* PROBLEM STATEMENT
Write out the full listing again. Make no alterations.

* DATA
______________________________
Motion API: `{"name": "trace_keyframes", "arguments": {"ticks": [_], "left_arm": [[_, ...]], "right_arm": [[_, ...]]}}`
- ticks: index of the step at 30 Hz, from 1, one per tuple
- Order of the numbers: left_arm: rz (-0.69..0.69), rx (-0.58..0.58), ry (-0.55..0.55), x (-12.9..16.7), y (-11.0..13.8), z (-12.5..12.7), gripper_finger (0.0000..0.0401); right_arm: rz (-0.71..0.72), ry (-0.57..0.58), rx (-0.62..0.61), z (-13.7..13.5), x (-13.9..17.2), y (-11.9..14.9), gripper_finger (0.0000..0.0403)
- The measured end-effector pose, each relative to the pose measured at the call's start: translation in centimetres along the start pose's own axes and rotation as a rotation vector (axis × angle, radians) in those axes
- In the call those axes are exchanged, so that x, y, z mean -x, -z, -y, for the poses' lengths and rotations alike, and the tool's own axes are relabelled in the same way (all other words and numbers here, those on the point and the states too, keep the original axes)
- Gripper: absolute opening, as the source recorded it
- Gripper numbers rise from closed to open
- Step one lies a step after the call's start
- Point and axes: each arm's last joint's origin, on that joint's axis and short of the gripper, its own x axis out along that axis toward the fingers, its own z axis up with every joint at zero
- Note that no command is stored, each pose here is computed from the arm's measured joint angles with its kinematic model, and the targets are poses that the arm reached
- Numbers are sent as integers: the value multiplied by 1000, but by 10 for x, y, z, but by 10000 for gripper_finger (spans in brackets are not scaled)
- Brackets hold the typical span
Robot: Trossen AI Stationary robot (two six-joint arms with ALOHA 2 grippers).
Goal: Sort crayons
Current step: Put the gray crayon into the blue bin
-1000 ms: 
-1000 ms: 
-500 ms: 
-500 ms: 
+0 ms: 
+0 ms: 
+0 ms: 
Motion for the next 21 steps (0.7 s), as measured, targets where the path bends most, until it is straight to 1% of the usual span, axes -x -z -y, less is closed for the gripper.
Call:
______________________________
* REPLY
Motion API: `{"name": "trace_keyframes", "arguments": {"ticks": [_], "left_arm": [[_, ...]], "right_arm": [[_, ...]]}}`
- ticks: index of the step at 30 Hz, from 1, one per tuple
- Order of the numbers: left_arm: rz (-0.69..0.69), rx (-0.58..0.58), ry (-0.55..0.55), x (-12.9..16.7), y (-11.0..13.8), z (-12.5..12.7), gripper_finger (0.0000..0.0401); right_arm: rz (-0.71..0.72), ry (-0.57..0.58), rx (-0.62..0.61), z (-13.7..13.5), x (-13.9..17.2), y (-11.9..14.9), gripper_finger (0.0000..0.0403)
- The measured end-effector pose, each relative to the pose measured at the call's start: translation in centimetres along the start pose's own axes and rotation as a rotation vector (axis × angle, radians) in those axes
- In the call those axes are exchanged, so that x, y, z mean -x, -z, -y, for the poses' lengths and rotations alike, and the tool's own axes are relabelled in the same way (all other words and numbers here, those on the point and the states too, keep the original axes)
- Gripper: absolute opening, as the source recorded it
- Gripper numbers rise from closed to open
- Step one lies a step after the call's start
- Point and axes: each arm's last joint's origin, on that joint's axis and short of the gripper, its own x axis out along that axis toward the fingers, its own z axis up with every joint at zero
- Note that no command is stored, each pose here is computed from the arm's measured joint angles with its kinematic model, and the targets are poses that the arm reached
- Numbers are sent as integers: the value multiplied by 1000, but by 10 for x, y, z, but by 10000 for gripper_finger (spans in brackets are not scaled)
- Brackets hold the typical span
Robot: Trossen AI Stationary robot (two six-joint arms with ALOHA 2 grippers).
Goal: Sort crayons
Current step: Put the gray crayon into the blue bin
-1000 ms: 
-1000 ms: 
-500 ms: 
-500 ms: 
+0 ms: 
+0 ms: 
+0 ms: 
Motion for the next 21 steps (0.7 s), as measured, targets where the path bends most, until it is straight to 1% of the usual span, axes -x -z -y, less is closed for the gripper.
Call:

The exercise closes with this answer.